**REQUIRED WORK:** Output only the lines below that start at the line containing "Q: Returning coordinates formatted like [75,137], pin" and end at the line containing "Several lookups on", with both ends kept.

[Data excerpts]
········
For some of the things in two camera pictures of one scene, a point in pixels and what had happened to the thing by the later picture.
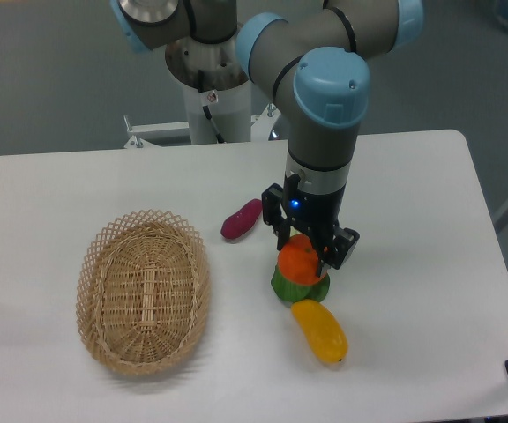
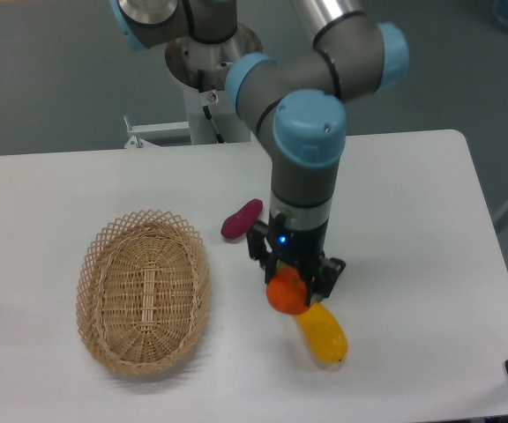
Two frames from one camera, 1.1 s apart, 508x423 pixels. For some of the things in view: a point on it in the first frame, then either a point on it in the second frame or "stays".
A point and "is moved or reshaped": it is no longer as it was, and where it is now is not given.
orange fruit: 298,263 is moved or reshaped
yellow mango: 324,332 stays
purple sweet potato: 237,224 stays
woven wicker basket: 144,291 stays
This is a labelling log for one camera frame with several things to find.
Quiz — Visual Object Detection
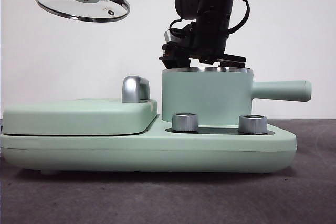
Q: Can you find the mint green hinged griddle lid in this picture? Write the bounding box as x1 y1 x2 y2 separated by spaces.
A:
2 99 160 137

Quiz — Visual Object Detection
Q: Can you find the silver control knob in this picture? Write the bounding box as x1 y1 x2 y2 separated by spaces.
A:
238 114 268 135
171 113 200 133

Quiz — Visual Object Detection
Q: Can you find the mint green breakfast machine base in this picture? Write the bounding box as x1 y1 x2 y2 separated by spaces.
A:
0 115 298 176

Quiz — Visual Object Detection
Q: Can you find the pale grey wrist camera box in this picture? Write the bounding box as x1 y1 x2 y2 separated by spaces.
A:
163 30 182 45

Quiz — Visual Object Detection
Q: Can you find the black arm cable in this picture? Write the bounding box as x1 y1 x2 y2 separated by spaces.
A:
227 0 250 35
169 18 190 37

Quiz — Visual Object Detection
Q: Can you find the mint green pot with handle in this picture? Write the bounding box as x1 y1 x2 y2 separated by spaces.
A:
161 67 312 127

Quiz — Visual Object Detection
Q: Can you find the silver griddle lid handle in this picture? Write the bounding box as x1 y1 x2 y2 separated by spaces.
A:
121 76 151 104

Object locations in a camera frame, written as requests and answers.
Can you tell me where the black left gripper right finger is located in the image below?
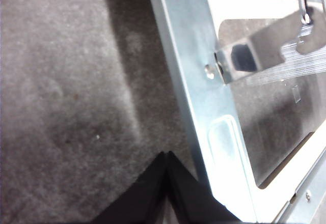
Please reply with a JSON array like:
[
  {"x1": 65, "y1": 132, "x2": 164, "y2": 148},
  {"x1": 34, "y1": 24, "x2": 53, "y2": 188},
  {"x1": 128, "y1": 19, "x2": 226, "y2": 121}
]
[{"x1": 166, "y1": 151, "x2": 242, "y2": 224}]

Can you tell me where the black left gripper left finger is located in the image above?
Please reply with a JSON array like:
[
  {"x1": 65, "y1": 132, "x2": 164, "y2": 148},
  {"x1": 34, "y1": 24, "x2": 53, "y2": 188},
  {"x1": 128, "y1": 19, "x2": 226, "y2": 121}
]
[{"x1": 94, "y1": 152, "x2": 168, "y2": 224}]

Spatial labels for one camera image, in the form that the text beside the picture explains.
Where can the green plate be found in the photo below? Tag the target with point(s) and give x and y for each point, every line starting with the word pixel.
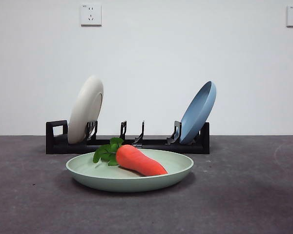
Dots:
pixel 127 182

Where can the orange carrot with green leaves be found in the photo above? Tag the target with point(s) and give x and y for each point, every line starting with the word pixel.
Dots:
pixel 138 161

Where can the cream white plate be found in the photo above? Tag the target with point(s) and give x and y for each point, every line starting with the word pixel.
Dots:
pixel 84 109

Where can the blue plate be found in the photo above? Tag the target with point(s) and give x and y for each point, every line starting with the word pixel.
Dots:
pixel 195 117

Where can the black plate rack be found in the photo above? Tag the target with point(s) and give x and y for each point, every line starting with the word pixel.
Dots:
pixel 63 146

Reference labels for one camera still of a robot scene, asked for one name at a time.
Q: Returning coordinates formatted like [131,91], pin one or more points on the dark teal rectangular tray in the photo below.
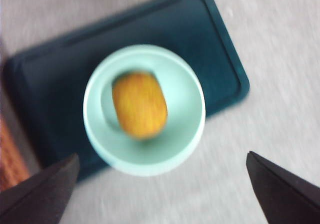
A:
[200,47]

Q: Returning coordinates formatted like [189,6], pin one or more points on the brown kiwifruit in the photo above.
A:
[140,106]

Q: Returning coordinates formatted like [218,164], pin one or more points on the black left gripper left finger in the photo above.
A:
[37,199]

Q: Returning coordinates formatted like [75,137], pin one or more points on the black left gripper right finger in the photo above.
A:
[287,199]

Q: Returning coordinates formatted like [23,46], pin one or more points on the teal ribbed bowl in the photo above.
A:
[145,156]

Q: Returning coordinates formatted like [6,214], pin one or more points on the brown wicker basket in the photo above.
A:
[10,159]

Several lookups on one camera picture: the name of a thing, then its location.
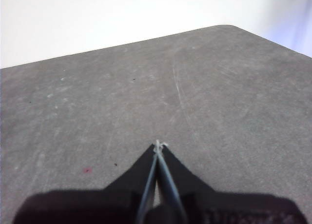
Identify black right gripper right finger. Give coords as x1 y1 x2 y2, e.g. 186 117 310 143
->
159 143 308 224

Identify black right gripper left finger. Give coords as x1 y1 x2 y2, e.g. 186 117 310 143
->
13 143 159 224

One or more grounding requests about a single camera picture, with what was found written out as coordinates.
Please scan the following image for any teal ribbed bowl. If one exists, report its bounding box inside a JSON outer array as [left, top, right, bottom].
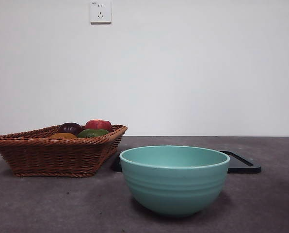
[[119, 145, 230, 217]]

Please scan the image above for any brown kiwi fruit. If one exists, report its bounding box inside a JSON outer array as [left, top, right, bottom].
[[49, 133, 79, 140]]

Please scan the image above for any red peach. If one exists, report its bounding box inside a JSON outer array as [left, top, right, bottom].
[[84, 119, 113, 133]]

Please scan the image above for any green avocado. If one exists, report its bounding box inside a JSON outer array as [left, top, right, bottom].
[[76, 129, 110, 139]]

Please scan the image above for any dark purple plum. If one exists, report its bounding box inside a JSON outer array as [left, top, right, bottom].
[[58, 122, 83, 135]]

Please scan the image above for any brown wicker basket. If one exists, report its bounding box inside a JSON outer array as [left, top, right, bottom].
[[0, 124, 128, 178]]

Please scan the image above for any black rectangular tray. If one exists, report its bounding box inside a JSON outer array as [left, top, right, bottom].
[[112, 150, 261, 174]]

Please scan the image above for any white wall socket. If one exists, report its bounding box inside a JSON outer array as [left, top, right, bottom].
[[90, 0, 112, 24]]

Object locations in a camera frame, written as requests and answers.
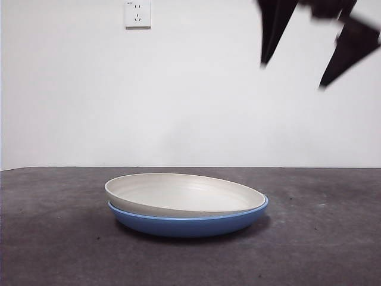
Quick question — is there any white round plate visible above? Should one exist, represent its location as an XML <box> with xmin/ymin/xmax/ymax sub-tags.
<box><xmin>104</xmin><ymin>172</ymin><xmax>266</xmax><ymax>214</ymax></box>

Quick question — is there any blue round plate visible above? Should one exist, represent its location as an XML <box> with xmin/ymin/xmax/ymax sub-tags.
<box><xmin>107</xmin><ymin>195</ymin><xmax>270</xmax><ymax>238</ymax></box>

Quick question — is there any white wall socket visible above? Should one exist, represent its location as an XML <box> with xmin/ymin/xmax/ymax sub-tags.
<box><xmin>124</xmin><ymin>0</ymin><xmax>152</xmax><ymax>30</ymax></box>

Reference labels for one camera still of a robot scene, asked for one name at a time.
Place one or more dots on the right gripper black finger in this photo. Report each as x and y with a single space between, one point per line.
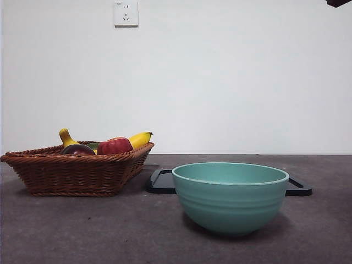
341 2

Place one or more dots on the teal ribbed bowl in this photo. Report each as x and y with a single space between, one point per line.
231 203

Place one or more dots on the dark purple plum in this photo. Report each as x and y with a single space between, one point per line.
78 149

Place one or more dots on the yellow banana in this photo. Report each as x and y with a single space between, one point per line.
140 138

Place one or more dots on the black rectangular tray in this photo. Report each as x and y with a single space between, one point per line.
159 184

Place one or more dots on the red apple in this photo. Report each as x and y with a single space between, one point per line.
114 145

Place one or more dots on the green fruit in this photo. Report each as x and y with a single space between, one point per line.
93 145

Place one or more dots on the brown wicker basket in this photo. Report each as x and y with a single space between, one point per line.
74 176

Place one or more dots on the white wall socket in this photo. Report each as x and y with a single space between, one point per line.
126 13

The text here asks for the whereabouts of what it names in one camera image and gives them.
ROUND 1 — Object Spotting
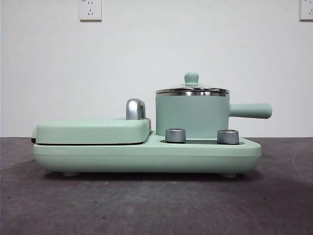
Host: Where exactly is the white wall socket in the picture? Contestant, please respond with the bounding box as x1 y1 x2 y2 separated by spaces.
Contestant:
299 0 313 22
79 0 103 23

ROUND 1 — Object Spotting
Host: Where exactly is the glass lid with green knob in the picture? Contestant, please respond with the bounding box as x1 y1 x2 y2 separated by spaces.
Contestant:
156 71 229 94

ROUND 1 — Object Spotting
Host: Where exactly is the chrome appliance lid handle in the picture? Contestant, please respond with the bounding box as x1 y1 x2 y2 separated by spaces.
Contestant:
125 98 147 120

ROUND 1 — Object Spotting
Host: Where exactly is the mint green steamer pot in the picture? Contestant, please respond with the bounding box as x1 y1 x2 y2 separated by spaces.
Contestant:
154 91 273 138

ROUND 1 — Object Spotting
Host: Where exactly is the silver control knob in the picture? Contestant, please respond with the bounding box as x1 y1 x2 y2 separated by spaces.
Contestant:
165 127 186 143
217 129 240 144

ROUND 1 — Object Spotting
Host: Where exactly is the mint green breakfast maker appliance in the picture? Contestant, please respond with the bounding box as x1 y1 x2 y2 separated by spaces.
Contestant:
30 117 262 178

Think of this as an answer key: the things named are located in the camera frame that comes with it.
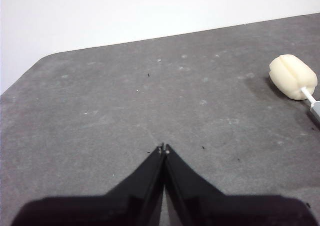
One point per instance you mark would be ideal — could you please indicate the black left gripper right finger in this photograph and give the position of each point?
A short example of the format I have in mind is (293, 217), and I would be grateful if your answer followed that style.
(212, 208)

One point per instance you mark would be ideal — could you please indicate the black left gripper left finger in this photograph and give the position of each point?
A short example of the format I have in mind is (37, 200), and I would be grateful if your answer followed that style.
········
**SOLUTION TO THE EXERCISE:**
Q: Returning coordinates formatted like [75,137], pin one or more points on the black left gripper right finger in the photo above.
A:
[287,199]

Q: Returning coordinates formatted like [23,46], pin one or more points on the teal ribbed bowl in the photo above.
A:
[145,156]

Q: Returning coordinates formatted like [6,214], pin one or more points on the brown wicker basket in the photo above.
A:
[10,159]

Several lookups on one camera picture: the name of a thing, then its location.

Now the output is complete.